Physicist Rolf-Dieter Heuer (pictured), who becomes CERN director general in January, explains, "We want to unravel the secrets of the microcosm and of the early universe. The LHC has the highest energy ever obtained in a collider, and so will bring us closer to the Big Bang and to the early universe."

A key objective will be to test the so-called Standard Model of particle physics - the best theory currently available to explain the fundamental interactions between the 12 elementary particles that make up all matter and the four fundamental forces that cause these particles to interact.

At the moment an important cornerstone of the Standard Model is missing: it does not explain how matter and force particles get their mass. "The Standard Model only works for massless particles, and we know that [with a few exceptions] the fundamental particles of the universe are not massless," says Heuer.

Higgs mechanism

To explain this missing component, physicists have postulated the so-called Higgs mechanism. "We know from theory, and we know from our precision tests, that the answer to the question of how particles gain mass must lie within the energy reach of the LHC," says Heuer. "If we don't find it, the Higgs mechanism doesn't exist, and theorists will have to find another theory to explain how particles acquire mass."

Physicists also hope to gain some insight into "dark matter" - matter that is invisible but whose presence can be inferred from its gravitational effects on visible matter. The Standard Model assumes that less than 5% of the energy and matter content of the universe is the visible universe, with more than 95% consisting of dark matter and dark energy. "Our hope is to get a first glimpse of dark matter," says Heuer.

It has taken six and a half years to build the LHC, at a cost of £4.75bn. But creating the world's most expensive collider is just the first challenge posed by the LHC. Another is how to collect and analyse the data.

The LHC will accelerate two beams of particles in opposite directions at the speed of light. When they reach a sufficiently high energy level, they will be crashed into each other in a collision that will rend the original protons, sending off a spray of other particles. Monitoring these collisions will be a series of enormous experimental instruments called detectors, including one as high as a five-storey building, called ATLAS, and another the size of 40 large aeroplanes, called CMS.

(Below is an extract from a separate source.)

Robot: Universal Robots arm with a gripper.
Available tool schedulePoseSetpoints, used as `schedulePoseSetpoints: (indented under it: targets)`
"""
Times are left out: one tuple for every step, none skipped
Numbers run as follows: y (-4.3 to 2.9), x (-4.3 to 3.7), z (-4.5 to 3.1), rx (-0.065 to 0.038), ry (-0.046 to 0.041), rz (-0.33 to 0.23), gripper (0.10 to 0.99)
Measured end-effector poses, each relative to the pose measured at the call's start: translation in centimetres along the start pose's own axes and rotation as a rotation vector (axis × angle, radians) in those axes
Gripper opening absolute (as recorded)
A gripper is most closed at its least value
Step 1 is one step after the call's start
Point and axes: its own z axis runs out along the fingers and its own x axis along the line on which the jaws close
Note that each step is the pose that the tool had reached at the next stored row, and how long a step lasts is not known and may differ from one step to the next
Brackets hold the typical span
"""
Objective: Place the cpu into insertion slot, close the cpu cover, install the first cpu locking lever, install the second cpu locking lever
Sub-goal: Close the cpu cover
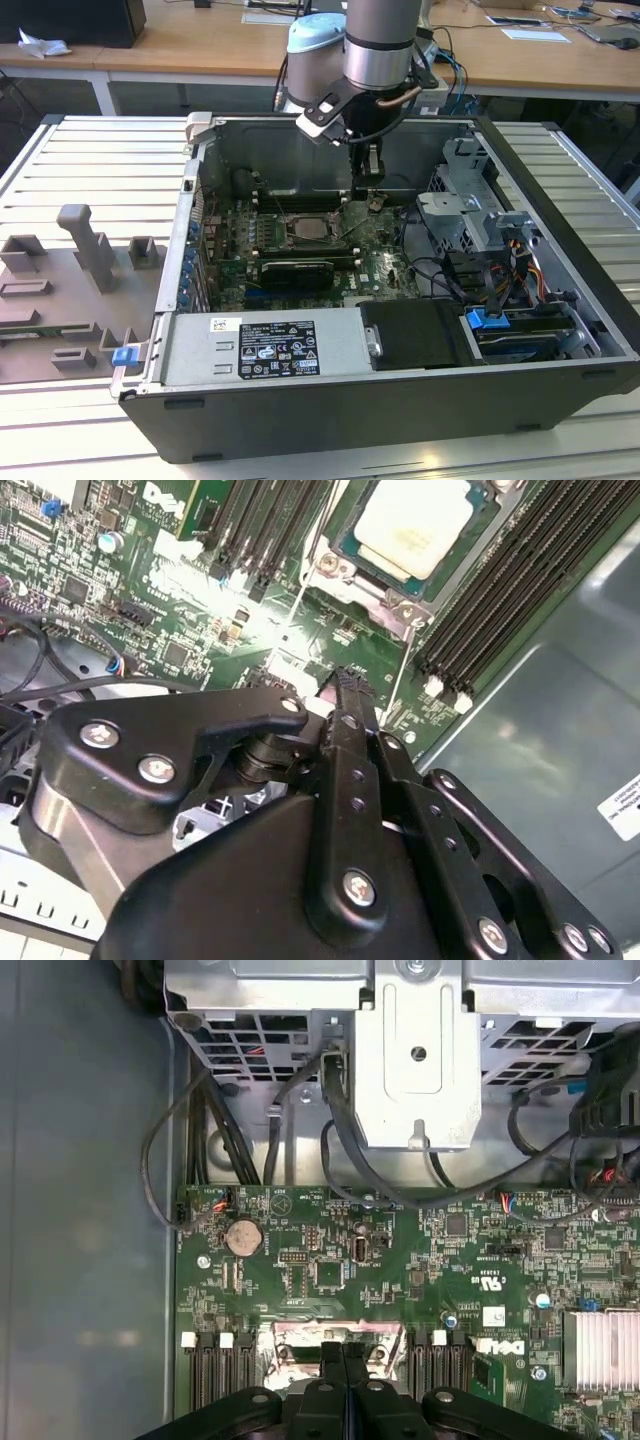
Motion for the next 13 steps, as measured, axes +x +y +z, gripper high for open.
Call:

As particles pass through these detectors, they will be counted, traced and analysed using extremely sensitive equipment. The trackers of both ATLAS and CMS, for instance, contain silicon wafers. As charged particles pass through these wafers, they will give rise to electrical signals that will betray their passage. Outside the trackers are calorimeters, which slow down and absorb the particles, measuring their energy. The time it takes for a particle to pass through will also be minutely calculated.

The LHC will need to be both the coldest and the hottest place in the universe. To create the very strong magnetic fields needed to achieve superconductivity, for instance, the temperature will have to fall to -271.25°C. Then, when two beams of protons collide, it will soar to 100,000 times the temperature of the sun.

Volumes of data

The next challenge will be managing the huge volumes of data generated. "There will be 40 million collisions a second, but we can only afford to write a tiny fraction of them to tape," says Salvatore Mele, a project leader at CERN.

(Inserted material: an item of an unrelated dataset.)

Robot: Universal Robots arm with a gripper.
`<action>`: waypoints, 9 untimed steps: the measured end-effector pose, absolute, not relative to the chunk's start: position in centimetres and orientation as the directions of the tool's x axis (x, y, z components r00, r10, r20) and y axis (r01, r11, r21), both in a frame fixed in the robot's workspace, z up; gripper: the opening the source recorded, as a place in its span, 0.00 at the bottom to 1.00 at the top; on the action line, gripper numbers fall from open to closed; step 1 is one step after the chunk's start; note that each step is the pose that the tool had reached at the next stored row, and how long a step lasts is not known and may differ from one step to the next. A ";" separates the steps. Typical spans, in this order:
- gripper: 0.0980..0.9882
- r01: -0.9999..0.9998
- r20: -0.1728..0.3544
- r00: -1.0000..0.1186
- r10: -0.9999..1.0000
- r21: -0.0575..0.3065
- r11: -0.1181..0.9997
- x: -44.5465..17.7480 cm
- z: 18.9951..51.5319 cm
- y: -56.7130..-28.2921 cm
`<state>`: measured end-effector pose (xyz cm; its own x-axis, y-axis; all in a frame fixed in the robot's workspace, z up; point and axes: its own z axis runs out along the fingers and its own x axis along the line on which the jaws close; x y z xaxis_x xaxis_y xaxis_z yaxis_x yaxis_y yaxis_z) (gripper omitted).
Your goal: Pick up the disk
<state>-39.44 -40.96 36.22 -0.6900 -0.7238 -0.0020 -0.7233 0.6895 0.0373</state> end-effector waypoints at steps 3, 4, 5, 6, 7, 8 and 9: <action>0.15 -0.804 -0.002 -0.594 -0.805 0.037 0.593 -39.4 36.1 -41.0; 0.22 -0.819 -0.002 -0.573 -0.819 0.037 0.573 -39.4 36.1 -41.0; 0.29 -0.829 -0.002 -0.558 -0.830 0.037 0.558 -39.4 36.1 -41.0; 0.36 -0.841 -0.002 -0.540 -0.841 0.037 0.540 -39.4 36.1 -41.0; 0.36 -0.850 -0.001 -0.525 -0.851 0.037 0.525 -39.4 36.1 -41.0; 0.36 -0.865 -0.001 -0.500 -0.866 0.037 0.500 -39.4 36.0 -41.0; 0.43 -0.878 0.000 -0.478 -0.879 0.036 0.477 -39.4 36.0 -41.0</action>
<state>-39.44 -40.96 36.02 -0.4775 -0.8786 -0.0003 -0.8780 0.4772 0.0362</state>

Because many of the events observed in the detectors will be unremarkable, the secret lies in homing in on the unusual, and recording only the 200 most interesting events every second. Even so, about 15 petabytes of data will be generated annually. If stored on CDs, this would create a 20km-high tower of discs.

Once collected, the data will be processed and used to perform complex theoretical simulations, a task requiring massive computing capacity. The problem, says Heuer, is that "no science centre, no research institution, and no particle physics lab in the world has enough computer power to do all the work".

CERN will distribute the data to a network of computing centres around the world using a dedicated computing grid. This will allow the workload to be shared, and ensure there are multiple copies of the data stored in case of failure.

But the biggest challenge will be how to store the data in a format that allows reuse. Historically, when a HEP experiment ended, the data was abandoned. But because it is costing £4.75bn to collect the LHC data, it would be profligate not allow reuse.

"Ten or 20 years ago we might have been able to repeat an experiment," says Heuer. "They were simpler, cheaper and on a smaller scale. Today that is not the case. So if we need to re-evaluate the data we collect to test a new theory, or adjust it to a new development, we are going to have to be able reuse it. That means we are going to need to save it as open data.

Formulising knowledge

The problem, says Mele, is that HEP data is generally written in "an experiment-propriety non-standard format" that only those working on the experiment understand. Also, this knowledge resides only in scientists' heads, and is forgotten once an experiment is finished. So the answer lies in formulising the knowledge and embedding it in the saved data. But for the moment, no one knows how to do this. "It remains a challenge for the techies," says Heuer.

Openness is not an issue for data alone, however. The research papers produced from the LHC experiments will also have to be open - which presents a different kind of challenge.

Today, when scientists publish their papers, they assign copyright to the publisher. Publishers arrange for the papers to be peer-reviewed, and then sell the final version back to the research community in the form of journal subscriptions.

But because of an explosion in research during recent decades, along with rampant journal price inflation, few research institutions can now afford all the journals they need. "Journal prices are rising very strongly," says Heuer. "So the reality today is that lots of researchers can no longer afford access to the papers they need."

This problem is not unique to particle physics - it affects the entire research community, and has given rise to the Open Access (OA) movement, which calls for all peer-reviewed scientific literature to be made freely available online.

Peer review

As the LCH countdown began, the HEP community launched a number of OA initiatives. In 2006, for instance, CERN spearheaded a new project called SCOAP3, which aims to pay publishers to organise peer review on an outsourced basis, thus allowing published research to be made freely available.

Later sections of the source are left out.